Personal information
- Full name: Darnton Charles Davey
- Born: 7 July 1856 Mansfield, Nottinghamshire, England
- Died: 7 October 1911 (aged 55) Durban, Natal, South Africa

Domestic team information
- 1889–90 to 1897–98: Natal

Career statistics
| Competition | First-class |
| Matches | 12 |
| Runs scored | 555 |
| Batting average | 25.22 |
| 100s/50s | 0/4 |
| Top score | 80 |
| Balls bowled | 95 |
| Wickets | 2 |
| Bowling average | 34.00 |
| 5 wickets in innings | 0 |
| 10 wickets in match | 0 |
| Best bowling | 1/5 |
| Catches/stumpings | 11/– |
- Source: Cricinfo, 2 September 2017

= Darnton Davey =

Darnton Charles "Don" Davey (7 July 1856 – 7 October 1911) was a cricketer who played first-class cricket for Natal from 1889 to 1898.

==Life and career==
An opening and middle-order batsman and slow bowler, who also played as a wicketkeeper for Natal in 1889–90, Don Davey was born in England and educated in Colchester. He played a few minor games for Essex before going in his mid-20s to Natal, where he worked as an engineer with the Natal Harbour Board.

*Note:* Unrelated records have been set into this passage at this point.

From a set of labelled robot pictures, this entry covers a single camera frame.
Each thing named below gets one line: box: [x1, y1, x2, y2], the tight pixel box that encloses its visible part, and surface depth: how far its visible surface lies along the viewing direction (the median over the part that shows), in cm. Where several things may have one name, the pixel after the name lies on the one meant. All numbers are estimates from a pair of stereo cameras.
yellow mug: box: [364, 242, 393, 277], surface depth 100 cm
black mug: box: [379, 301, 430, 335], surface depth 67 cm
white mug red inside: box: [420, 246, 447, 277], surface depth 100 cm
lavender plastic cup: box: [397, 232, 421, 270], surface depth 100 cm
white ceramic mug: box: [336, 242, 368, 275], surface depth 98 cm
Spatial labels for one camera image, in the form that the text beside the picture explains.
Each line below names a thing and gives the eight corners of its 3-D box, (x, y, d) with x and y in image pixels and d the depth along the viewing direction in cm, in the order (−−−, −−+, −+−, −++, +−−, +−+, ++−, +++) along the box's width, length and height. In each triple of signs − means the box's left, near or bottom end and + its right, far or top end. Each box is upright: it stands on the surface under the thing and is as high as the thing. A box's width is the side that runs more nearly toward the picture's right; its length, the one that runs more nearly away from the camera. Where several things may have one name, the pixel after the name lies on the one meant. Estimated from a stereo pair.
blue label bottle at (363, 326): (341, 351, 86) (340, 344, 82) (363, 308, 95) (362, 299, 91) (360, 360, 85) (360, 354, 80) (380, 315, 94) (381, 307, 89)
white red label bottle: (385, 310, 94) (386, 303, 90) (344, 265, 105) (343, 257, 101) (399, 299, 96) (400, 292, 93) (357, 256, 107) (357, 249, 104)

Davey toured England with the first South African touring team in 1894, when no first-class matches were played. He suffered a leg injury just when he was beginning to make useful scores, and was unable to play again on the tour.

Davey was one of the most prominent cricketers in Natal in the 1880s and early 1890s. He made 80, the highest score of the match, when Natal lost to Transvaal by one wicket in the Currie Cup in 1894–95. A few days later he umpired the Currie Cup final. He top-scored (making 78) for Natal in his last first-class innings, against Border in 1897–98.

Davey died of heart disease in Durban in October 1911, aged 55.